** Information given follows **

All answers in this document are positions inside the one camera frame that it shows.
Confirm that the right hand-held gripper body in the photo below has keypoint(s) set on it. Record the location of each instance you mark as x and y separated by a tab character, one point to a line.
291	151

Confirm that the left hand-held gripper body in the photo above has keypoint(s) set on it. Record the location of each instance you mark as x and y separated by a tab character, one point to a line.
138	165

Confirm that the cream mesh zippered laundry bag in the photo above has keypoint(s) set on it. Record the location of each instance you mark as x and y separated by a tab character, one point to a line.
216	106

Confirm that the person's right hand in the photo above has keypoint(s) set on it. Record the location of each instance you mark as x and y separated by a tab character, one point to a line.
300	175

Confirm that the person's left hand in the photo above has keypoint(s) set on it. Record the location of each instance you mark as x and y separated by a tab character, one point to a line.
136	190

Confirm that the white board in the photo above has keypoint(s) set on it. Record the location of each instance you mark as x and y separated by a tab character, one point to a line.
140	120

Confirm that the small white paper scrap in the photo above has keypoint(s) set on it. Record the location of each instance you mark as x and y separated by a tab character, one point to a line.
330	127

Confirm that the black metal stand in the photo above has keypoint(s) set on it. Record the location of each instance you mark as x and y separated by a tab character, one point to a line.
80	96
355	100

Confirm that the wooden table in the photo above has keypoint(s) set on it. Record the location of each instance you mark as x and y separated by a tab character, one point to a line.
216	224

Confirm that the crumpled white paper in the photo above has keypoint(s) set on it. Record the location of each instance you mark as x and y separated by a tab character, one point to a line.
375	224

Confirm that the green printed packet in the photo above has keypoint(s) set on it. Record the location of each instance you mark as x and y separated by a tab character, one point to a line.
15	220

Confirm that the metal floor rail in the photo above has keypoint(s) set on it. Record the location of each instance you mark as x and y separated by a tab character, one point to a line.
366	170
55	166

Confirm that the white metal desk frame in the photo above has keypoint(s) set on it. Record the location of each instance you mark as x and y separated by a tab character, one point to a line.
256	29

** End of Information given **
** Information given follows **

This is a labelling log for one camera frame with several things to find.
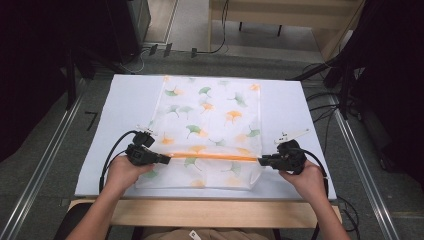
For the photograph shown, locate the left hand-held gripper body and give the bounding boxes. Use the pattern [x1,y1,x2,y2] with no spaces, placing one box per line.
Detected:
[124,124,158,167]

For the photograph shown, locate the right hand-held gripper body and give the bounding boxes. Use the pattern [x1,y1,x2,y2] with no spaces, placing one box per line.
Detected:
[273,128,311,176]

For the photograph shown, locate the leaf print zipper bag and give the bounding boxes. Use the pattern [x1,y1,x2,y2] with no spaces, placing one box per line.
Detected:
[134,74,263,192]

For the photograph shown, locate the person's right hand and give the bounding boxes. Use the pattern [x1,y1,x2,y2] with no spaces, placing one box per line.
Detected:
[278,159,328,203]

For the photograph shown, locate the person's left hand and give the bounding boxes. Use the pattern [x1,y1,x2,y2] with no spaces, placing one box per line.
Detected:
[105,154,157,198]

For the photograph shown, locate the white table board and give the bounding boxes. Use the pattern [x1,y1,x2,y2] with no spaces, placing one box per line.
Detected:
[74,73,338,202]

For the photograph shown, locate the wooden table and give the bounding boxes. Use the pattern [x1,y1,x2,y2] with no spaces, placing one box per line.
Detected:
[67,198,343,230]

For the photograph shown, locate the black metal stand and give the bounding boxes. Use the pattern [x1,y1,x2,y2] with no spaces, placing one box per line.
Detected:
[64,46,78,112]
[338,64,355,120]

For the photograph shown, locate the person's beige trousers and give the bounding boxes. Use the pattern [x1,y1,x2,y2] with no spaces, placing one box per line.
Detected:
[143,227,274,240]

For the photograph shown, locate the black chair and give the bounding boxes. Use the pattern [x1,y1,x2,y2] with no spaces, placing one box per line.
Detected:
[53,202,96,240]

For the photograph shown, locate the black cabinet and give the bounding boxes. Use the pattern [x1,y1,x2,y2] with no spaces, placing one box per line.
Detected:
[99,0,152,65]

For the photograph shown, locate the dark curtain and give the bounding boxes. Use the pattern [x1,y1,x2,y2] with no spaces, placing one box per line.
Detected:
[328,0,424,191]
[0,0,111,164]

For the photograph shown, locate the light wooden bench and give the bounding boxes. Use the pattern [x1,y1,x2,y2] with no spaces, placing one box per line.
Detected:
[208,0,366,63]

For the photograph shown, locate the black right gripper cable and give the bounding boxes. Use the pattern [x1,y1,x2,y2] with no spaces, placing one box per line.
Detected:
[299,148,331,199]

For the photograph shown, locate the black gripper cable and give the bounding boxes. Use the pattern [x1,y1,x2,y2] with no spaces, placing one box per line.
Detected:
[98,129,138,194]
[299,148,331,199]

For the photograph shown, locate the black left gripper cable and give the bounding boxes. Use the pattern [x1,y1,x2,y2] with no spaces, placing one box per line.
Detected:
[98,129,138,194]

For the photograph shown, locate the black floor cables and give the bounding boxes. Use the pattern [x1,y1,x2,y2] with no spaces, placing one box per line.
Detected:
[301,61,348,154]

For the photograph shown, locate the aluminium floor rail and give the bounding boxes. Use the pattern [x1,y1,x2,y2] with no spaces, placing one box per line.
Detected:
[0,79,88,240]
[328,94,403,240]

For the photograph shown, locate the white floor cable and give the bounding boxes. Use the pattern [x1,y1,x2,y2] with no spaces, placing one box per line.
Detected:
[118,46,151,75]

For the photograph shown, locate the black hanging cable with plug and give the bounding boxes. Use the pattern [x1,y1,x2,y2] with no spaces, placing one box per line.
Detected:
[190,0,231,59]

** End of Information given **

- Task directions
Show each line of the material where the word "camera" occurs.

- Answer to the problem
All answers in this document are positions inside the one camera frame that it shows.
This is a labelling log for one camera frame with several things to find.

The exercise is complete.